DON Walker is clueless to why it takes himself and his weathered comrades Tex Perkins and Charlie Owen 12 years to release an album.
All he knows is that many of life’s trials and tribulations have passed through the Australian supergroup’s three records, delivering a unique character for each release.
On Friday Tex, Don & Charlie will release You Don’t Know Lonely, the follow-up to their critically-acclaimed Sad But True (1993) and All Is Forgiven (2005). Work initially began in 2010, but the death in 2011 of their double bassist Shane Walsh postponed the project.
“It was quite painful for us, particularly Charlie, to think about doing something without Shane for a while, especially when discussions would turn to who to get to replace Shane and then the years go by,” Walker said.
The prolonged gestation has done little to diminish the material’s emotion. The three released tracks Just Your Luck, A Man In Conflict With Nature and The Hitcher articulate the world view of an older man - his hopes, his memories, his regrets.
“The three records sound distinct from each other by the fact they were made in different stages of life,” Walker said. “That happens when you leave 12 years between records. The first album we were still relatively young men, and now we’re not.
“The basic instrumentation, chemistry and how it fits together is the same.”
Separately the trio hold esteemed places in Australian music.

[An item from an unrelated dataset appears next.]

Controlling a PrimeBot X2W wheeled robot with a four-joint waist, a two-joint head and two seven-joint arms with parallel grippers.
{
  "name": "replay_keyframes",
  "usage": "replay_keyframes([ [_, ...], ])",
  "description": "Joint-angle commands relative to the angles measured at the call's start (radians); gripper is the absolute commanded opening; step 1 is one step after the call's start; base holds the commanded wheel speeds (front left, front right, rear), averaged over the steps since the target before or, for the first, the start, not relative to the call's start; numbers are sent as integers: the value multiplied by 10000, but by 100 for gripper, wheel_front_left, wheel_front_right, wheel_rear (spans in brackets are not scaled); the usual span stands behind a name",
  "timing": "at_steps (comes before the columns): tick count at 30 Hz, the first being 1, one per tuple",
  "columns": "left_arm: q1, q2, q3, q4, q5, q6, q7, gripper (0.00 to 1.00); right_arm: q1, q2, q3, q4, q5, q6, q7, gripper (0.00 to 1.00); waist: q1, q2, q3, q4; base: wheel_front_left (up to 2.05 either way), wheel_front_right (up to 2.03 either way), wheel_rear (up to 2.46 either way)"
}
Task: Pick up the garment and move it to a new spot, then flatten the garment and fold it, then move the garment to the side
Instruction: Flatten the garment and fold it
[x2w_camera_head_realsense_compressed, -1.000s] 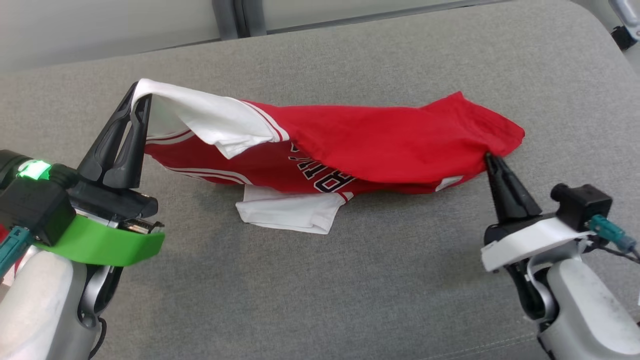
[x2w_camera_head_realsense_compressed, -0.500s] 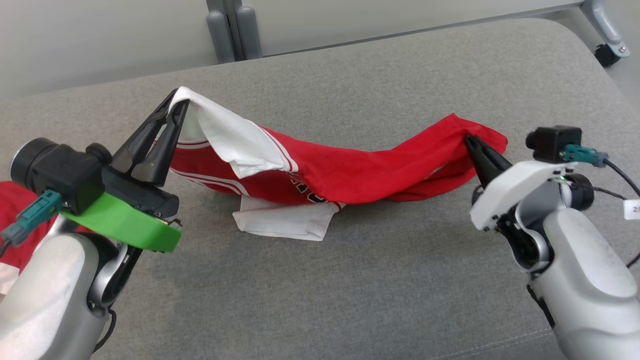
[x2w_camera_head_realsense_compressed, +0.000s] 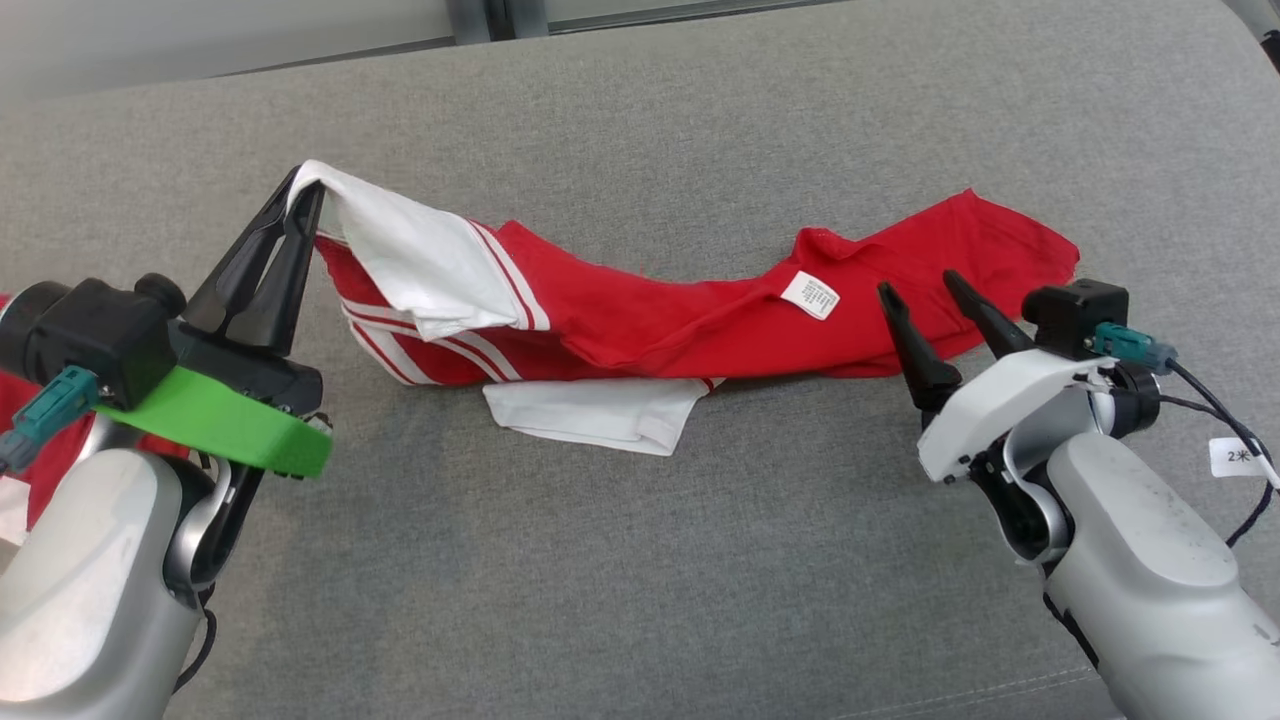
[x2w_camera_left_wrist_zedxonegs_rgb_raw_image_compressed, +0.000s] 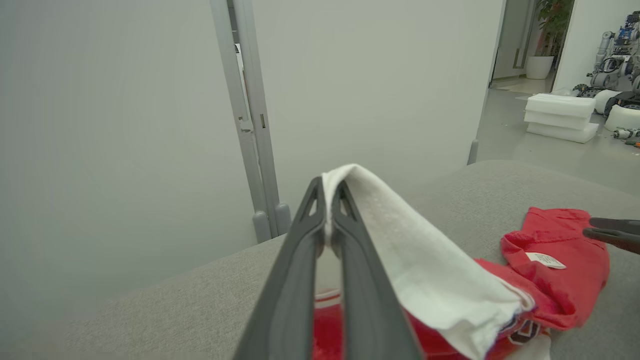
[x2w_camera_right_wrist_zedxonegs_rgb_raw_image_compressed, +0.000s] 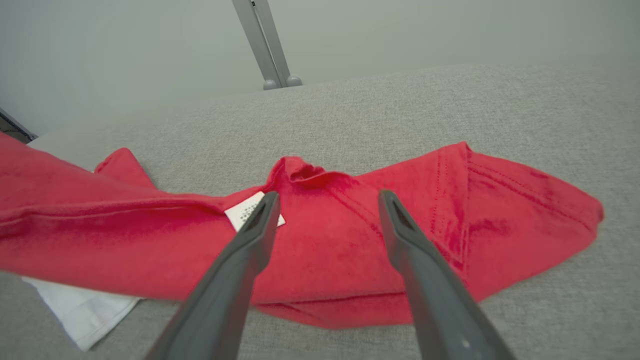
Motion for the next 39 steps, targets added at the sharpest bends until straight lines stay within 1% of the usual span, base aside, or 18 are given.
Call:
replay_keyframes([
  [1,201,53,90,39,9,39,-108,0,25,-120,33,-151,143,-8,-19,100,0,0,162,58,0,0,0],
  [5,467,90,229,-12,-44,123,-246,0,-456,-359,332,-202,78,-8,274,100,0,0,321,81,0,0,0],
  [9,565,13,226,-92,13,115,-309,0,-1313,-518,825,147,-176,-11,1070,100,0,0,480,263,0,0,0],
  [15,387,-164,45,-28,116,57,-390,0,-2466,-279,1428,1114,-239,-11,2670,100,0,0,597,578,0,0,0],
  [19,286,-244,-54,28,175,49,-388,0,-2958,-108,1689,1610,-248,-11,3282,100,0,0,697,697,0,0,0],
  [21,231,-269,-92,59,190,35,-398,0,-3161,-52,1770,1837,-336,-11,3466,100,0,0,748,745,0,0,0],
  [24,191,-281,-133,119,212,12,-423,0,-3346,26,1786,2262,-509,-11,3736,86,0,0,798,800,0,0,0],
  [26,176,-264,-126,145,213,9,-436,0,-3397,40,1770,2475,-651,-11,3839,83,0,0,814,811,0,0,0],
  [28,196,-231,-99,159,191,4,-441,0,-3441,45,1727,2571,-764,-11,3827,86,0,0,811,800,0,0,0],
  [29,215,-208,-82,170,196,3,-445,0,-3437,59,1718,2587,-787,-11,3821,91,0,0,809,791,0,0,0],
  [30,244,-179,-60,180,194,2,-449,0,-3430,86,1702,2590,-782,-11,3805,89,0,0,808,776,0,0,0],
  [31,268,-164,-42,185,187,4,-452,0,-3422,85,1690,2585,-783,-11,3793,80,0,0,807,764,0,0,0],
  [32,296,-146,-19,185,180,13,-456,0,-3406,52,1703,2593,-817,-11,3813,51,0,0,808,751,0,0,0],
  [33,314,-140,-10,182,177,23,-458,0,-3395,34,1710,2590,-838,-11,3821,41,0,0,810,745,0,0,0],
  [34,331,-127,1,178,173,32,-461,0,-3384,27,1713,2572,-855,-11,3818,16,0,0,819,740,0,0,0],
  [35,336,-115,16,179,171,40,-463,0,-3387,28,1699,2526,-857,-11,3754,2,0,0,826,735,0,0,0],
  [36,340,-111,25,183,168,46,-463,0,-3389,22,1705,2469,-877,-11,3700,0,0,0,832,730,0,0,0],
  [39,352,-102,28,218,167,56,-468,0,-3386,28,1689,2308,-831,-11,3505,0,0,0,826,716,0,0,0],
])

Walker wrote the bulk of Cold Chisel’s greatest songs, Perkins is the intense frontman of Beasts Of Bourbon and The Cruel Sean and Owen is considered one of the country’s best guitarists.
Together they have produced emotional slabs of alt-country like Fake That Emotion, Postcard from Elvis, and Harry Was A Bad Bugger.
Walker still writes for Cold Chisel, but said Tex, Don & Charlie caters for quieter self-reflection.
“They tend to like songs among the ones I write that I like myself,” he said. “There are particular songs of mine that might be orphans in any other situation.”
Away from music, Walker received literary acclaim for his 2009 autobiography, Shots. The 65-year-old still harbours hopes of publishing a work of fiction.
“I’m trying to write some fiction but I’m still a few years away from coming up with anything I could show anybody,” he said.
“I put out Shots and for a good few years I didn’t do anything except tell myself I want to write some fiction. I read some books about writing books, but nothing happened.
“Finally at the beginning at last year I thought the only way this is going to happen is if I get up early in the morning and get a blank sheet of paper and scribble on it and that’s what I stated doing.”
Tex, Don & Charlie perform at the Cambridge Hotel on September 8.